→ What you will do
Transcribe, word for word and with nothing extra, the line containing "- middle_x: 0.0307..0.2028" and each line that comes after it in the entries.

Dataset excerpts
┄┄┄┄┄┄┄┄┄┄

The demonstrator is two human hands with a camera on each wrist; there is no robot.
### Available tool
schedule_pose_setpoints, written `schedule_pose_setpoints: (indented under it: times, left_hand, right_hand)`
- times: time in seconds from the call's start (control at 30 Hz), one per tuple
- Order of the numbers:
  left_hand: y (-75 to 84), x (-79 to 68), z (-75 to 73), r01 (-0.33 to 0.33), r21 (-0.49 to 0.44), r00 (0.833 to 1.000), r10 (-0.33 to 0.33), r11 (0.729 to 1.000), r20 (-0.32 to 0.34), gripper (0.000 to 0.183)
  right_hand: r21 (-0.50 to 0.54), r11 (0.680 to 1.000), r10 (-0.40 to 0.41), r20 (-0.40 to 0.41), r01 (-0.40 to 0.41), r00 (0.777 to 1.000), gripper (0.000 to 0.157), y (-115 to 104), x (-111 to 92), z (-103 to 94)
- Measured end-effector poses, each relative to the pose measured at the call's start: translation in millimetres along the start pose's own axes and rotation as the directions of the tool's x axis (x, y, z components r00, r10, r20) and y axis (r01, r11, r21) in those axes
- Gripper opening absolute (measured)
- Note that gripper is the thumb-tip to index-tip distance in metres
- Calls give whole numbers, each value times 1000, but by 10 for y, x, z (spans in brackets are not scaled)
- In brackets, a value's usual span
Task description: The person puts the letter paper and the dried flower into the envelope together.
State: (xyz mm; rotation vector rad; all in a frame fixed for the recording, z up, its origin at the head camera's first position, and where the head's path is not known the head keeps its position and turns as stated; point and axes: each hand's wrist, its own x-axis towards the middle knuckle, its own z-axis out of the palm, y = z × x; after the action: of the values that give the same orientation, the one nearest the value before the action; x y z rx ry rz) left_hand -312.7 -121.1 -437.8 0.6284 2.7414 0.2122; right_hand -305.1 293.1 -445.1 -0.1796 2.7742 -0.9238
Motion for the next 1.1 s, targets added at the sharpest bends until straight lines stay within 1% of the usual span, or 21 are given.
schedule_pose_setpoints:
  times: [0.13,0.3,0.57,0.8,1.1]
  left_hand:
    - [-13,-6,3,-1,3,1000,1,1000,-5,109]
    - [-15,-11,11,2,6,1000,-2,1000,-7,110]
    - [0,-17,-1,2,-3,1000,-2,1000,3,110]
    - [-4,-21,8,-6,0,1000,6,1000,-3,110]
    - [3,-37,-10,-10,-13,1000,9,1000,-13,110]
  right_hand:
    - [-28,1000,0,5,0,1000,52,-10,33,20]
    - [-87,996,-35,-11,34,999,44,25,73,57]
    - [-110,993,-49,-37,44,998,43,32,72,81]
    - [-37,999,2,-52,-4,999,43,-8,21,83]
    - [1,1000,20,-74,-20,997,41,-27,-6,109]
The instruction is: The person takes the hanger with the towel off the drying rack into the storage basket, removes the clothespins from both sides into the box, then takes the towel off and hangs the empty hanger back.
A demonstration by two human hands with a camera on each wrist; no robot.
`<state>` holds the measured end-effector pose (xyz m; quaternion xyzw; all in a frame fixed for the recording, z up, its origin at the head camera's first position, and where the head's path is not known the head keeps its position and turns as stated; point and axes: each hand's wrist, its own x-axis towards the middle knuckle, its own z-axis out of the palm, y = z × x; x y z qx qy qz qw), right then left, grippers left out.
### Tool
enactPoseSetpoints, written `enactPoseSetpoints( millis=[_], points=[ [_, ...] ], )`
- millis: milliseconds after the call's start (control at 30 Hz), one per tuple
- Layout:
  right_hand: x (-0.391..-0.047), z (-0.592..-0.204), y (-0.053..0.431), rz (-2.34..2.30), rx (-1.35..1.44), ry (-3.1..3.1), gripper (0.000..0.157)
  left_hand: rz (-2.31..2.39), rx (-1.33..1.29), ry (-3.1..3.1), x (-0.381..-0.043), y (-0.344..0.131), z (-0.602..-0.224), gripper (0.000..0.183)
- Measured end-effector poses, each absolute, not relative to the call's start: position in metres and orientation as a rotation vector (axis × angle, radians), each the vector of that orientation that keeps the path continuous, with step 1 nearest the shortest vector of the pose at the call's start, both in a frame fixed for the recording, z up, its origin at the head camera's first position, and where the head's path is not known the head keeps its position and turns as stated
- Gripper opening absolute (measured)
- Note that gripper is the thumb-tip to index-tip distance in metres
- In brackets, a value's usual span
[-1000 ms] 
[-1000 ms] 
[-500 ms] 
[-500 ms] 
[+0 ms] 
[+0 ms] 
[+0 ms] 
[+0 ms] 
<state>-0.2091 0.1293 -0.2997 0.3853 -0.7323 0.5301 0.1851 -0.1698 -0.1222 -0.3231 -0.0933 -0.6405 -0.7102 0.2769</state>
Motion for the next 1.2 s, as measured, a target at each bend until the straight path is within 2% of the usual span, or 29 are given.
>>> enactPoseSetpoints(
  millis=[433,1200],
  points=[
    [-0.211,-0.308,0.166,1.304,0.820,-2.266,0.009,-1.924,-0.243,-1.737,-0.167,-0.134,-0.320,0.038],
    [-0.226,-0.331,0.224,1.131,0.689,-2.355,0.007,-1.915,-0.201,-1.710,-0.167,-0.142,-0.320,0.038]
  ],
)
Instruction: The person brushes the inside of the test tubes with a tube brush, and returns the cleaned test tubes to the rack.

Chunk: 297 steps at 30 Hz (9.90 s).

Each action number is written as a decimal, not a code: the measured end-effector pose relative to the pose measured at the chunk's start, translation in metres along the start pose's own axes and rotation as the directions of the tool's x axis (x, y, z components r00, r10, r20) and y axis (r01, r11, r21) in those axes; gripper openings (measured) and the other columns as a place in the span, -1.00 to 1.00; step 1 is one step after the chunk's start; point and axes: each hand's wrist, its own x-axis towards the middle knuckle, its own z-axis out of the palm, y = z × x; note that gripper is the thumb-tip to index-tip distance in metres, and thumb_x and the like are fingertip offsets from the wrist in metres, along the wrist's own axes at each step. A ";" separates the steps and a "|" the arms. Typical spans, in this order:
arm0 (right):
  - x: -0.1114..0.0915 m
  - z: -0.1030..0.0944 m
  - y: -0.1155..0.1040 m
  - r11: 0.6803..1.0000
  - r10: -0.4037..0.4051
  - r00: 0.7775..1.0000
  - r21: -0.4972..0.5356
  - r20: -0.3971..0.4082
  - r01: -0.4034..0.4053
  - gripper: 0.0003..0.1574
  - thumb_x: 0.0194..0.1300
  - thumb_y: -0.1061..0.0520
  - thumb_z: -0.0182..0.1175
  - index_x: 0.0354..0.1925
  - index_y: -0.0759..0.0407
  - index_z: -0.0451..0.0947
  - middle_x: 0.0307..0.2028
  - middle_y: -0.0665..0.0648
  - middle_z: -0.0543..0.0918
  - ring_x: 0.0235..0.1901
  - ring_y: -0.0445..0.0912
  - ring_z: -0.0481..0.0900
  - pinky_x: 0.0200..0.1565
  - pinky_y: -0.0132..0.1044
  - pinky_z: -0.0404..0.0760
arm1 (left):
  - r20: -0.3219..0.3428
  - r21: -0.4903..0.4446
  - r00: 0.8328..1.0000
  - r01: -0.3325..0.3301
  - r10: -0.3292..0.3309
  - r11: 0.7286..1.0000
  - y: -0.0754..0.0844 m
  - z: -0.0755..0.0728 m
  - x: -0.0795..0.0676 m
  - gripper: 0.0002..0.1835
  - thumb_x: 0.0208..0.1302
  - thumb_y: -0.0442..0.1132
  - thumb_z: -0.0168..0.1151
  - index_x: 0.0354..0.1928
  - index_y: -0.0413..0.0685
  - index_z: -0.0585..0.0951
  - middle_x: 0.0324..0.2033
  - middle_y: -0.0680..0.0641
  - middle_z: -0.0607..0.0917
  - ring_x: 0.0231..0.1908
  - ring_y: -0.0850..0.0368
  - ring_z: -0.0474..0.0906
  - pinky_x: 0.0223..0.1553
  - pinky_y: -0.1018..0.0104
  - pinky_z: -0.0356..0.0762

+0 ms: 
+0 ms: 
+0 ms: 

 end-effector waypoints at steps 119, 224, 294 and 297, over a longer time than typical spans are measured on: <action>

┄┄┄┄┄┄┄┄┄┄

→ Written response
  - middle_x: 0.0307..0.2028
  - middle_y: -0.0665..0.0648
  - middle_z: -0.0543..0.0918
  - ring_x: 0.0235..0.1901
  - ring_y: -0.0445..0.0912
  - ring_z: -0.0481..0.0900
  - pinky_x: 0.0200..0.1565
  - pinky_y: -0.0132..0.1044
  - pinky_z: -0.0404..0.0760
arm1 (left):
  - r20: -0.3219..0.3428
  - r21: -0.4903..0.4446
  - r00: 0.8328..1.0000
  - r01: -0.3325..0.3301
  - r10: -0.3292..0.3309
  - r11: 0.7286..1.0000
  - y: -0.0754..0.0844 m
  - z: -0.0755..0.0728 m
  - x: -0.0795..0.0676 m
  - gripper: 0.0002..0.1835
  - thumb_x: 0.0208..0.1302
  - thumb_y: -0.0442..0.1132
  - thumb_z: -0.0168..0.1151
  - index_x: 0.0354..0.1928
  - index_y: -0.0413..0.0685
  - index_z: -0.0585..0.0951
  - middle_x: 0.0324..0.2033
  - middle_y: -0.0680..0.0641
  - middle_z: -0.0607..0.0917
  - ring_x: 0.0231..0.1908
  - ring_y: -0.0850..0.0368
  - ring_z: -0.0474..0.0906
  - pinky_x: 0.0223..0.1553
  - pinky_y: -0.1018..0.0104
  - pinky_z: -0.0356..0.0762

+0 ms: 
+0 ms: 
+0 ms: 

 end-effector waypoints at steps 119, 224, 294 and 297, over a longer time than typical spans are measured on: <action>

The exercise calls for nothing more.